Am Ende kauerte Erik Veje Rasmussen kreidebleich auf seinem Klappstuhl. „Schlimm, sehr schlimm“ sei die Niederlage für sein Team, beteuerte der sichtlich missmutige Trainer der SG Flensburg-Handewitt am Freitagabend kurz nach Spielschluss. Da hatte sein Team soeben eine derbe 22:26 (9:13)-Heimschlappe kassiert – und das ausgerechnet gegen den THW Kiel.

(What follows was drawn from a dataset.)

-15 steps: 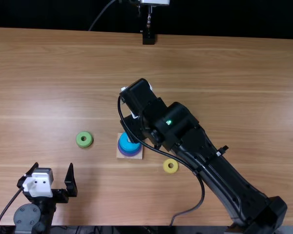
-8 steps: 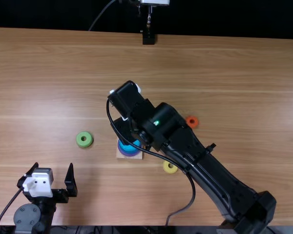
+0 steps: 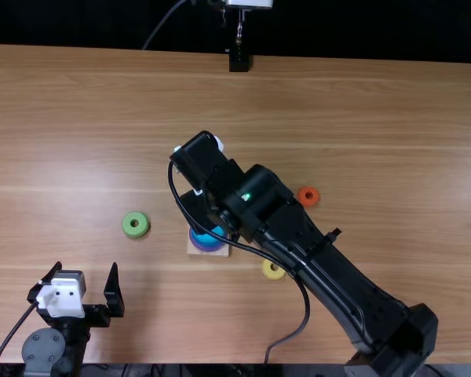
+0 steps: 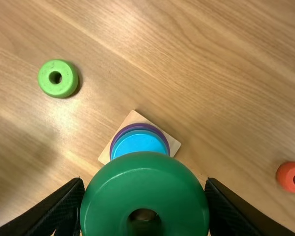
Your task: Build the Hanoi tower: stack the rings onto the peg from bottom to top in this color order: purple, dark blue, light blue, dark green, light green, yellow, orange.
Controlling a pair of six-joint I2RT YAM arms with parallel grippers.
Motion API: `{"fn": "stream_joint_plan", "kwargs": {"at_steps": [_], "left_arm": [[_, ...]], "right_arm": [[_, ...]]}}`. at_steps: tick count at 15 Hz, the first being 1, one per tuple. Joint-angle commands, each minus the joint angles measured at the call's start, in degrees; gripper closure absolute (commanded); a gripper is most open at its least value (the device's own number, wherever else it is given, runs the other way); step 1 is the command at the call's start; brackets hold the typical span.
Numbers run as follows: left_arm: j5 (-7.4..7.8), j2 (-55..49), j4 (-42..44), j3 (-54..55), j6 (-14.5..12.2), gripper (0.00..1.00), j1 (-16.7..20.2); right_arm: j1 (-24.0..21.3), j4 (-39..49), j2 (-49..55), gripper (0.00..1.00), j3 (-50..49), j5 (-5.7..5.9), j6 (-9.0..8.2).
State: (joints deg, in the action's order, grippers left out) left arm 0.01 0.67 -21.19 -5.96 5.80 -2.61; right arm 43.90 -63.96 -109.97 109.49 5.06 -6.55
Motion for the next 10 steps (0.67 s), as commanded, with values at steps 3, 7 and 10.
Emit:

Was für die SG noch schlimmer ist: Der THW entwickelt sich langsam zum Trauma. Bereits im Frühjahr war der erste Meisterschaftsgewinn für die Flensburger zum Greifen nahe, doch Kiel machte fünf Punkte Rückstand noch wett. Auch in dieser Saison droht den Ballwerfern der dänischen Grenze ähnliches Ungemach: Denn durch den Sieg verringerte sich der Rückstand der Jungs aus der Landeshauptstadt auf nur einen Zähler. „Das wird jetzt sehr schwer“, schwant Rasmussen. Da verwundert es nicht, dass sich sein Gegenüber, der sonst eher griesgrämige THW-Coach Zvonimir Sedarusic, in erheblich besserer Laune präsentierte: „Der Sieg war wichtig für uns und die Liga.“

Der Abend verlief von Anfang an gut für die von der Kieler Förde. Bereits kurz nach Spielbeginn gewannen alkoholisierte THW-Anhänger ein kurzes Handgemenge mit einigen SG-Fans; dann lag auch noch die Mannschaft des THW, im Volksmund Zebras gerufen, schon nach 13 Minuten mit 6:2 in Führung. „Mein Team war sehr nervös und hatte gerade am Anfang extrem viele Fehler gemacht“, grummelte Rasmussen später. Recht hatte er.

Zudem stand die 6:0-Deckung des THW vortrefflich und ließ dem sonst viel gerühmten SG-Rückraum um Igor Lawrow (kein Treffer) und Christian Berge (2) plus Andrej Klimovets (3) am Kreis kaum ein Durchkommen. Und gelang es denen von der Flensburger Förde versehentlich doch einmal, die Abwehr des THW zu knacken, stand mit Steinar Ege ein erstklassiger Keeper vor ihnen. Als sich Flensburg dann noch den Luxus leistete, bereits in der ersten Hälfte drei Siebenmeter zu verwerfen, war das Debakel perfekt: Mit einer 13:9-Führung ging der THW in die Pause.

„Hoffentlich brechen die alten Säcke aus Kiel in der zweiten Hälfte ein“, flehte ein SG-Fan noch während der Pausentoilette. Doch sein frommer Wunsch blieb unerfüllt. Im Gegenteil: Nikolaj Jacobsen (sechs Treffer) sowie die Mittdreißiger Magnus Wislander und Staffan Olsson (je 5) nutzten ihre Freiräume und deuteten nicht den Hauch eines Schwächelns an. „Die mussten sich ja gar nicht bewegen“, schimpfte Rasmussen hinterher.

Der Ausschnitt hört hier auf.